Sektorale Transformationspfade, die als Navigationshilfe für Investitionsentscheidungen dienen.
Einen systematischen Informationsaustausch zwischen Politik, Real- und Finanzwirtschaft.
Made in Germany 2030: Den Wirtschaftsstandort krisenfest machen
Im zweiten Teil stellten Kristina Jeromin und Matthias Kopp, die Leiter der Initiative „Made in Germany 2030“, ihren Ansatz vor. Die Initiative arbeitet an der Schnittstelle zwischen Real- und Finanzwirtschaft, um sektorale Transitionspläne zu entwickeln, die nicht nur ökologisch, sondern auch wettbewerbs- und widerstandsfähig sind. Ziel ist es, der Politik Impulse für einen regulatorischen Rahmen zu geben, der echte Anreize für Investitionen in den Industriestandort Deutschland setzt.
Dialog: Von der Theorie zur Best Practice
In der abschließenden Diskussionsrunde wurden kritische Fragen zur Effizienz des Austauschs vertieft. Die Teilnehmer waren sich einig:
Investoren als Schlüsselakteure: Sie sind nicht nur Kapitalgeber, sondern auch Gradmesser für die Qualität industriepolitischer Zielbilder.

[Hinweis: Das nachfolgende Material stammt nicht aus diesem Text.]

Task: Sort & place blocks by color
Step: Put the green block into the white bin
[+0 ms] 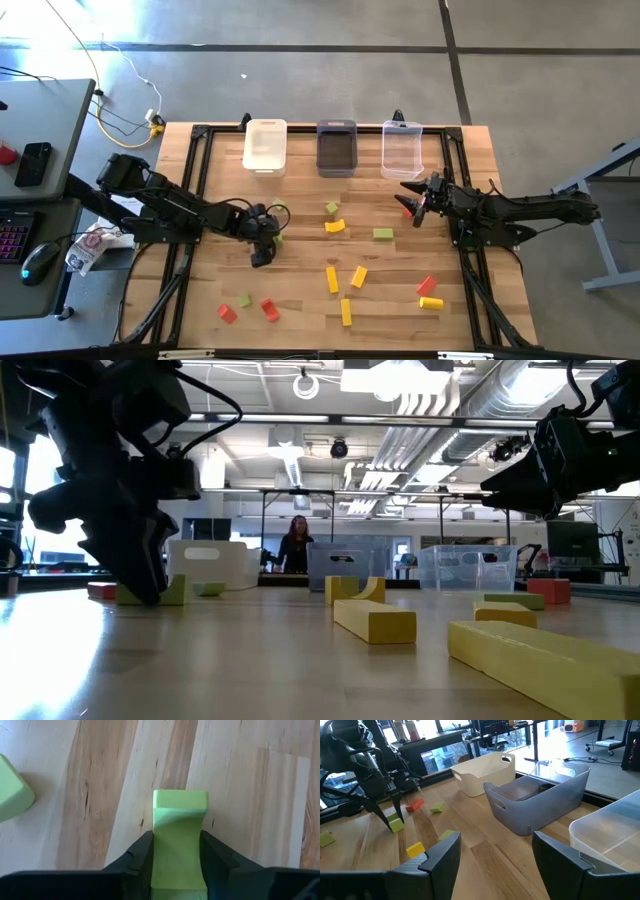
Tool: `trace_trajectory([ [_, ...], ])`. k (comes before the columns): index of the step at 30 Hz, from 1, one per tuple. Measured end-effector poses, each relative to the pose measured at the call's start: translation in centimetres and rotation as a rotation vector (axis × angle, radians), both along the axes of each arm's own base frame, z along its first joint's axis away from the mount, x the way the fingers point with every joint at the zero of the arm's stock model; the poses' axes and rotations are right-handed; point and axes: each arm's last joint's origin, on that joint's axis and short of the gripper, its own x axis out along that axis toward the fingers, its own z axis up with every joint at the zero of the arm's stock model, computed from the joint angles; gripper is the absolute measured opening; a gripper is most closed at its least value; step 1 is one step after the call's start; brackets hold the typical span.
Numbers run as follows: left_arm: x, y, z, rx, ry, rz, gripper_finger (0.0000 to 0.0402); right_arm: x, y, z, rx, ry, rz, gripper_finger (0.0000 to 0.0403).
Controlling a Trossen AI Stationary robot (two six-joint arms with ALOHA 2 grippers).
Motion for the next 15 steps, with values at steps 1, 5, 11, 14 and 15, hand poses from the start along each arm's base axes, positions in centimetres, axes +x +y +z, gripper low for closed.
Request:
trace_trajectory([
  [1,0.0,0.0,0.0,0.000,0.000,-0.001,0.0097,0.0,0.0,0.0,0.000,0.000,0.000,0.0232],
  [5,0.4,0.0,0.3,0.001,-0.006,-0.010,0.0097,0.0,0.0,0.0,0.000,0.000,0.000,0.0232],
  [11,1.5,-0.2,1.4,0.019,-0.042,-0.059,0.0097,0.0,0.0,0.0,0.000,0.000,0.000,0.0232],
  [14,1.9,-0.1,1.8,0.043,-0.046,-0.081,0.0097,0.0,0.0,0.0,0.000,0.000,0.000,0.0232],
  [15,2.0,-0.1,2.0,0.057,-0.049,-0.087,0.0097,0.0,0.0,0.0,0.000,0.000,0.000,0.0232],
])
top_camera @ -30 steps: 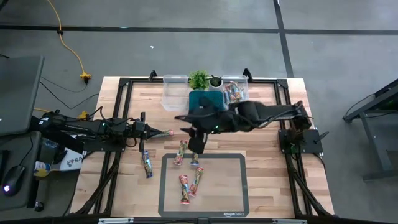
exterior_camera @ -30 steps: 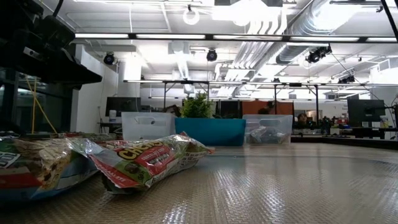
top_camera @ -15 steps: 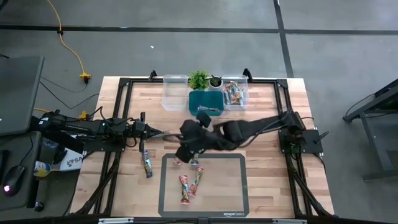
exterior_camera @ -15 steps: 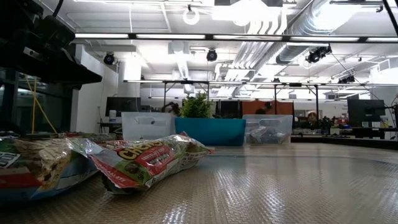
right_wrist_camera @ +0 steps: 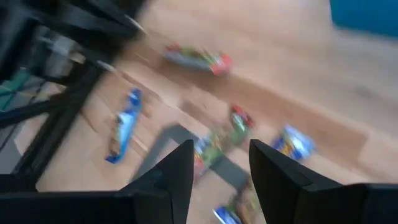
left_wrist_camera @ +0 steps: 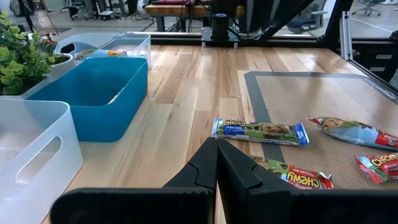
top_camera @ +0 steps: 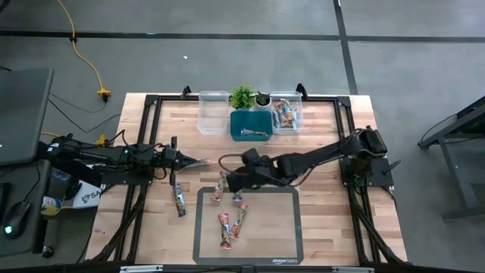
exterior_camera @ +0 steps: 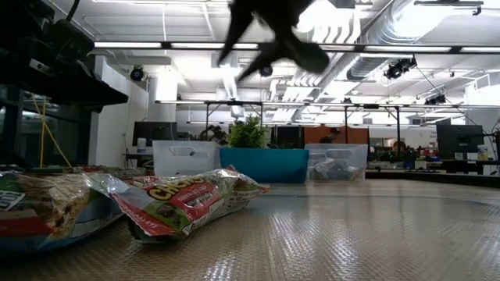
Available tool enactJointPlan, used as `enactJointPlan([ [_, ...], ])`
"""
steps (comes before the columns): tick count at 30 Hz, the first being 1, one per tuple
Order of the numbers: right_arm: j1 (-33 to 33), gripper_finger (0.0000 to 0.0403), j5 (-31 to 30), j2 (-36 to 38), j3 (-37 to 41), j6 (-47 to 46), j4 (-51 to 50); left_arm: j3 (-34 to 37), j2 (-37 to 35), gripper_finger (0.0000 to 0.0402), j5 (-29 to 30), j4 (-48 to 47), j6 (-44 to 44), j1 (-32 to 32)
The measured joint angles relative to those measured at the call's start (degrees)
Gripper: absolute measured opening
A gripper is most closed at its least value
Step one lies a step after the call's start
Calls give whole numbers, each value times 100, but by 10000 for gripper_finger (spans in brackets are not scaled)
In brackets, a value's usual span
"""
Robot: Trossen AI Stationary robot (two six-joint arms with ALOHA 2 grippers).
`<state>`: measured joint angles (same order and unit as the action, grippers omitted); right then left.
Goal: Pick and place Granola Bars by type
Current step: Put the blue granola bar into the blue bin
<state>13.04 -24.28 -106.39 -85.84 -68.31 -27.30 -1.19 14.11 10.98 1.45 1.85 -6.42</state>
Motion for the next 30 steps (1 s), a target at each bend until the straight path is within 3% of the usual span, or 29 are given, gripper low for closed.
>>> enactJointPlan([
  [4, -439, 138, 1052, 0, 329, -555, -93, 2, 0, 1, 0, -2, 0, 0],
  [9, -846, 138, 1770, -2, 435, -497, -137, 0, 0, 1, 0, 0, -1, 0],
  [16, -1026, 138, 2070, -57, 431, -84, -287, 2, 0, 1, 0, 0, 0, 2],
  [23, -884, 138, 2463, -384, 431, -272, -194, 0, 1, 1, 0, 0, -1, 1],
  [30, -717, 138, 2481, -728, 431, -432, 204, 0, 0, 1, 0, 0, -2, 2],
])
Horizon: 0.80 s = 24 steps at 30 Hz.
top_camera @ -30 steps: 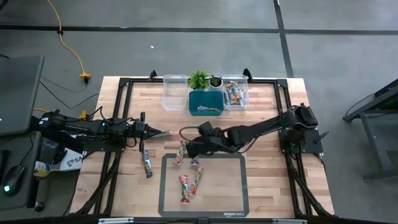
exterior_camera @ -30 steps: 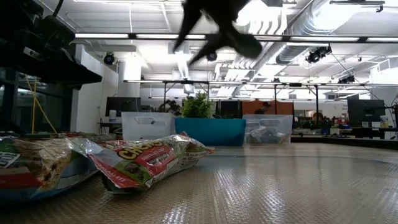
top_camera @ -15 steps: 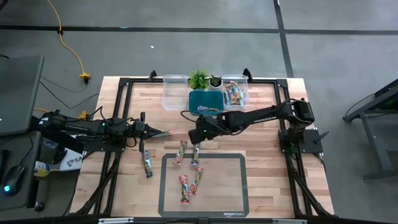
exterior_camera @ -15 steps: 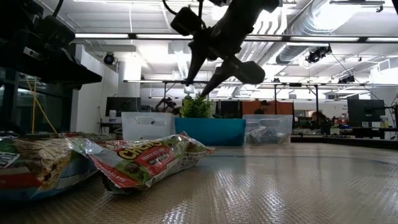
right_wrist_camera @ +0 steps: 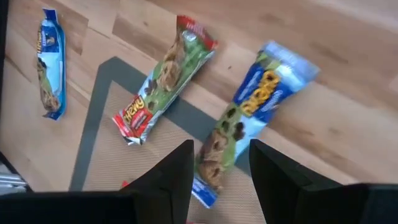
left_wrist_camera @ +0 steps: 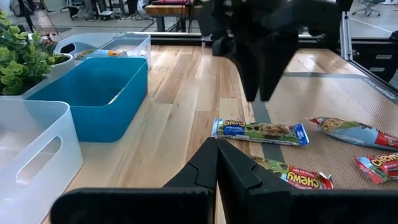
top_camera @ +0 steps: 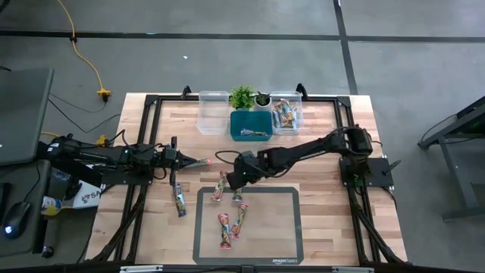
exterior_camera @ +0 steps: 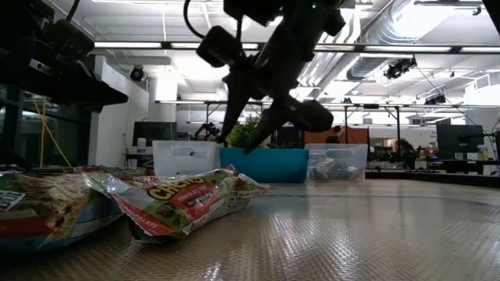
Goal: Pick and place Granola Bars by type
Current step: Put the blue granola bar into the blue bin
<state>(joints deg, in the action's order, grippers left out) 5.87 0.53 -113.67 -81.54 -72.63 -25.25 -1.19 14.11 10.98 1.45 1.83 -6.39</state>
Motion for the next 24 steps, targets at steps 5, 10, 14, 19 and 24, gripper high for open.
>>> enactJointPlan([
  [5, 52, 138, -396, -123, 2, -58, 513, 0, 2, 1, 0, 0, 2, -1],
  [10, 105, 138, -746, -153, 2, -1, 1105, 0, 1, 1, 0, 0, 0, 0],
  [14, 100, 138, -544, -151, -2, 643, 1681, 2, 2, 1, 0, 0, 2, 0],
  [19, 100, 138, -390, -147, -4, 602, 1946, 2, 0, 1, 0, -2, 1, -2],
  [24, 92, 138, -177, -147, -15, 199, 1442, 0, 2, 1, 0, 0, 0, 0],
])
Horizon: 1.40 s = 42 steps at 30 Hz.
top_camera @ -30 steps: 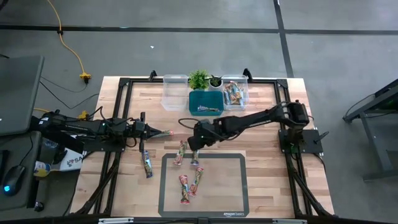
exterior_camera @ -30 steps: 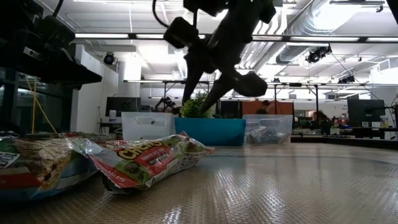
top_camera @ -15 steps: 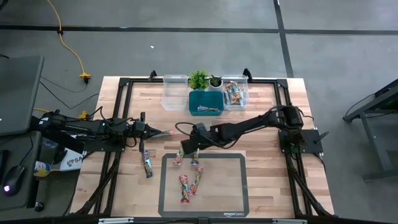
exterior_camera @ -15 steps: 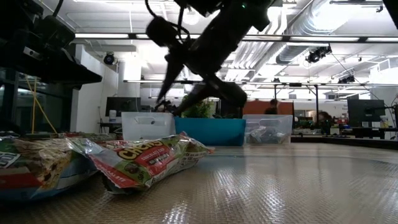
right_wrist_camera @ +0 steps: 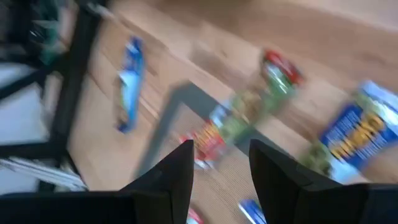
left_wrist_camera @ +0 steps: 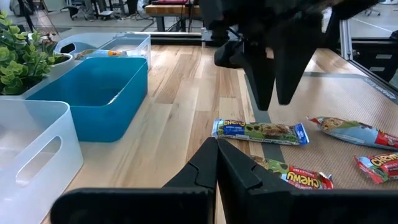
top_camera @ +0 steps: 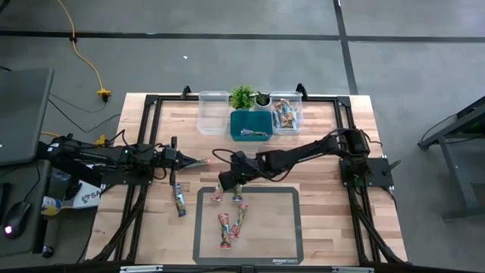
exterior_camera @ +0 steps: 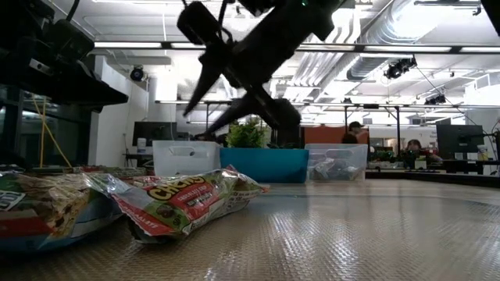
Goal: Pick and place Granola Bars by type
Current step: Put the blue granola bar into the blue bin
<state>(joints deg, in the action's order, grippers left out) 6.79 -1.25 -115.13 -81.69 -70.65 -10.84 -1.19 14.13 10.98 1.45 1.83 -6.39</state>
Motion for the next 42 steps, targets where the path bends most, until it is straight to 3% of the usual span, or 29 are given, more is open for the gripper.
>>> enactJointPlan([
  [4, 44, 143, 140, -5, -338, 168, -539, 1, -2, 1, 0, -1, 1, 0],
  [7, 85, 146, -105, -2, -846, 165, -1720, 0, 0, 1, 0, 0, 2, 0],
  [11, 76, 143, -419, -35, -1571, -259, -3478, 0, -1, 1, 0, -1, 1, 0],
  [15, 111, 138, -666, -36, -1872, -878, -4102, 0, -2, 1, 0, 0, 2, -2],
  [28, 361, 138, -543, -148, -1262, -1306, -2781, 1, -2, 1, 0, -1, 1, -1],
  [33, 410, 138, -26, -590, -1277, -1144, -1774, 0, 0, 1, 0, 0, 0, -2],
  [35, 416, 138, 185, -734, -1272, -1142, -1837, 1, -2, 1, 0, -1, 1, 0],
  [42, 447, 138, -55, -680, -1277, -1113, -2331, 0, -2, 1, 0, -2, 2, -2],
])
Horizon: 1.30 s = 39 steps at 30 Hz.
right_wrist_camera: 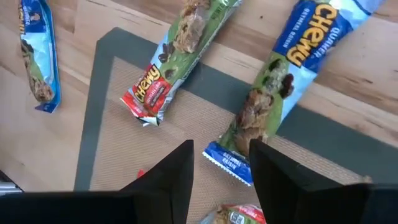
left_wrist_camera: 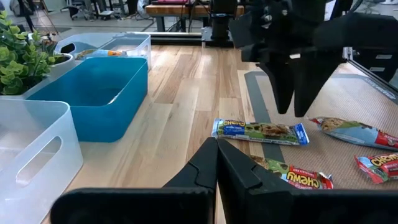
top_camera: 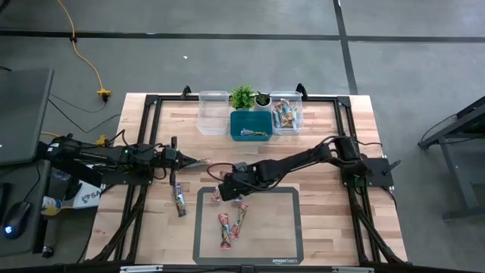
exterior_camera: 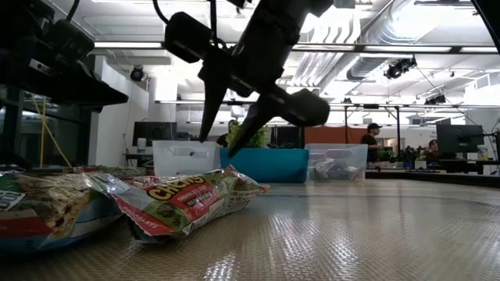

Effizienzsteigerung: Der Aufwand im Datenaustausch zwischen Realwirtschaft und Finanzsektor muss reduziert werden, um die Transformationsgeschwindigkeit zu erhöhen.
Mehrebenen-Ansatz: Eine erfolgreiche Finanzierung gelingt nur, wenn die Rahmenbedingungen auf europäischer, nationaler und regionaler Ebene ineinandergreifen.
Fazit
Das Webinar unterstrich, dass die Transformation eine gemeinsame Anstrengung aller Akteursgruppen bleibt. Die vorgestellten Best-Practice-Beispiele zeigten jedoch deutlich: Wo klare sektorale Pläne auf verlässliche Politik treffen, wird Kapital mobilisiert.